In January 2026, Jonathan Rauch, a careful thinker who had long resisted the term, published "Yes, It's Fascism" in The Atlantic. His argument was not that Trump resembles fascists in some respects, but that the resemblance has become comprehensive: the leader cult, the paramilitary police, the territorial aggression, the politicized law enforcement, the blood-and-soil nationalism, the glorification of violence, the explicit rejection of constitutional limits. "Fascism is not a territory with clearly marked boundaries but a constellation of characteristics," Rauch writes. "When you view the stars together, the constellation plainly appears."
The same week, Canadian Prime Minister Mark Carney addressed the World Economic Forum in Davos. His speech, titled "Principled and Pragmatic: Canada's Path," was widely interpreted as a response to American aggression: the tariffs, the annexation threats, the treatment of allies as vassals. But Carney's framing was broader. "We are in the midst of a rupture, not a transition," he said. The rules-based international order that Fukuyama thought would spread and deepen has instead collapsed. Great powers now weaponize economic interdependence. "The old order is not coming back. We should not mourn it. Nostalgia is not a strategy."
These are not isolated observations about American politics or Canadian foreign policy. They are descriptions of the same phenomenon from different vantage points: the domestic and the international faces of liberalism's failure to hold.
The Struggle for Recognition
To understand what's breaking, you have to understand what Fukuyama thought he'd found.
His argument wasn't really about economics or institutions. It was about psychology, specifically, about a part of the soul that Plato called thymos. Usually translated as "spiritedness" or "pride," thymos is the seat of dignity, honor, and the craving for recognition. Fukuyama, drawing on Alexandre Kojève's reading of Hegel, argued that human history is fundamentally driven by the struggle for recognition: the need to have one's worth acknowledged by others.

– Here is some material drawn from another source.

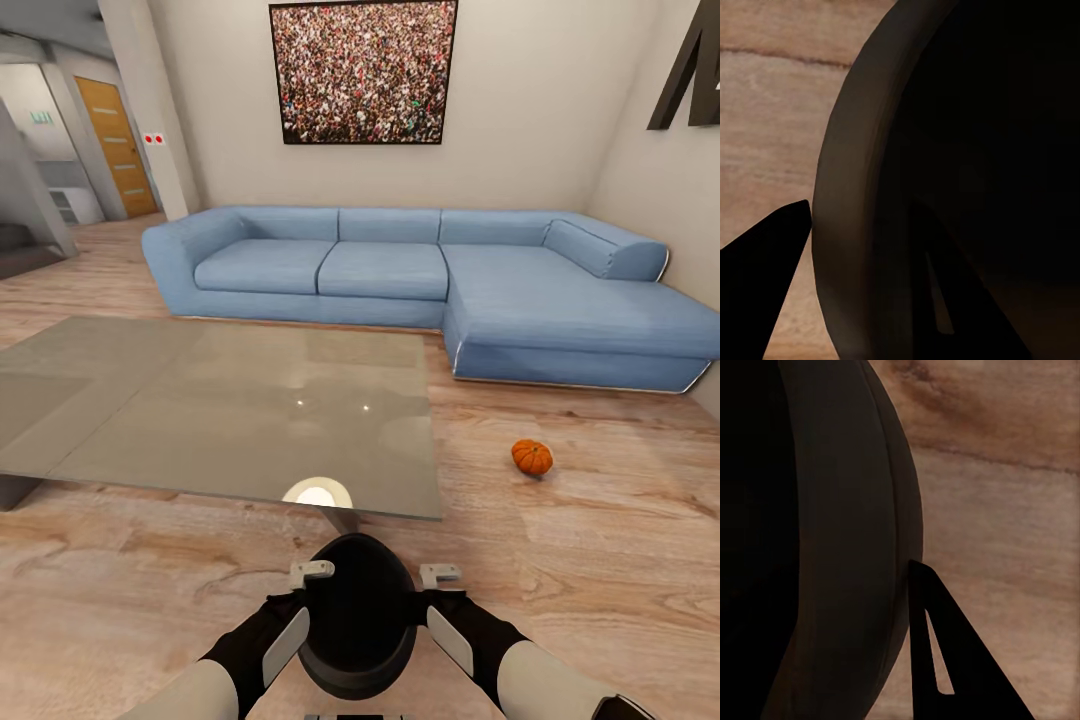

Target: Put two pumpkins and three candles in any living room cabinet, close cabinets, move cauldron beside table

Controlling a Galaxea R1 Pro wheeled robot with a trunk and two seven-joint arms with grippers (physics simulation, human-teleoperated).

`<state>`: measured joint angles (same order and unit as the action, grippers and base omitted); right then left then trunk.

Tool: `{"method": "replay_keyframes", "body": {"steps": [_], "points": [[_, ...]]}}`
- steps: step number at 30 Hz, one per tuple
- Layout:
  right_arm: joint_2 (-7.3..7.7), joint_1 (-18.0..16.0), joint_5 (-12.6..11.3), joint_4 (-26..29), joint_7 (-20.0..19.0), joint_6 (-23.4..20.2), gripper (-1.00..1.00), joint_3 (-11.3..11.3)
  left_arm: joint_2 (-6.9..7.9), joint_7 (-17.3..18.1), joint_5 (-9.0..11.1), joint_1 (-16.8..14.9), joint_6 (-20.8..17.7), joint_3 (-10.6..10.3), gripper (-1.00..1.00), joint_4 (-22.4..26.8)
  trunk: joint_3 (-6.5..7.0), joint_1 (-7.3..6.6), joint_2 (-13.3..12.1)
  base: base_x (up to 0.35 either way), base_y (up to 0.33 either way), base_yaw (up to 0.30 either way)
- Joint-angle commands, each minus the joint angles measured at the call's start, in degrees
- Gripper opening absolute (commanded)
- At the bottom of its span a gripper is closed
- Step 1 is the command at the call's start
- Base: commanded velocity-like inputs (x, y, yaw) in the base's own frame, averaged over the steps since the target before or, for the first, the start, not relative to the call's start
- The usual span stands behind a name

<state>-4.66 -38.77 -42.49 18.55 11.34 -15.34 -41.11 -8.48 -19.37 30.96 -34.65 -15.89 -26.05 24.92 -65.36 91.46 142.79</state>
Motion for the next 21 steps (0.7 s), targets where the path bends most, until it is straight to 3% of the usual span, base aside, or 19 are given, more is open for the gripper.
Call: {"method": "replay_keyframes", "body": {"steps": [1,11,12,15,16,21], "points": [[0.00,0.01,3.20,0.52,0.24,4.09,-1.00,-1.96,0.04,-0.59,1.65,-0.08,-0.20,-0.23,-1.00,-0.05,-0.05,-0.02,0.03,0.000,0.000,0.000],[0.05,0.01,3.11,0.52,-0.09,4.20,-1.00,-1.88,0.04,-0.59,1.65,-0.07,-0.20,-0.28,-1.00,-0.05,-0.05,-0.02,0.03,0.000,0.000,0.000],[0.07,0.01,3.11,0.52,-0.09,4.19,-1.00,-1.88,0.04,-0.59,1.65,-0.07,-0.20,-0.21,1.00,-0.05,-0.05,-0.02,0.03,0.000,0.000,0.000],[0.06,0.01,3.11,0.50,-0.09,4.11,-1.00,-1.87,0.05,-0.59,1.65,-0.08,-0.20,0.07,1.00,-0.05,-0.05,-0.02,0.03,0.000,0.000,0.000],[0.03,0.01,3.11,0.50,-0.10,4.10,1.00,-1.87,0.04,-0.59,1.65,-0.09,-0.20,0.09,1.00,-0.05,-0.05,-0.02,0.03,0.000,0.000,0.000],[0.00,0.01,3.11,0.45,-0.16,4.09,1.00,-1.87,0.04,-0.59,1.65,-0.08,-0.20,0.04,1.00,-0.05,-0.05,-0.02,0.03,0.000,0.000,0.000]]}}
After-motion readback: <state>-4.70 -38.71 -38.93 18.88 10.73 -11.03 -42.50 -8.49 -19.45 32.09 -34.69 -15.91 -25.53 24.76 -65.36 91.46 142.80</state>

Pre-modern societies resolved this struggle through hierarchy. The master was recognized as superior; the slave was not recognized at all. But this arrangement was unstable. The master's recognition came from someone he didn't respect (the slave), and so was worthless. The slave, lacking recognition entirely, had nothing to lose. Eventually, the contradiction produced revolution.
Liberal democracy, Fukuyama argued, was the solution. It offered universal and equal recognition through citizenship. Everyone is acknowledged as possessing inherent dignity. No one is a slave. The struggle for recognition that had driven centuries of war and revolution was finally resolved, not through the victory of one class over another, but through a system that recognized everyone equally.
"The modern liberal democratic world is free of contradictions, and therefore we have reached the end of history because life in the universal and homogenous state is completely satisfying to its citizens."
— Alexandre Kojève
But Fukuyama identified a problem with this solution. Thymos has two forms:
Isothymia: the desire to be recognized as equal to others.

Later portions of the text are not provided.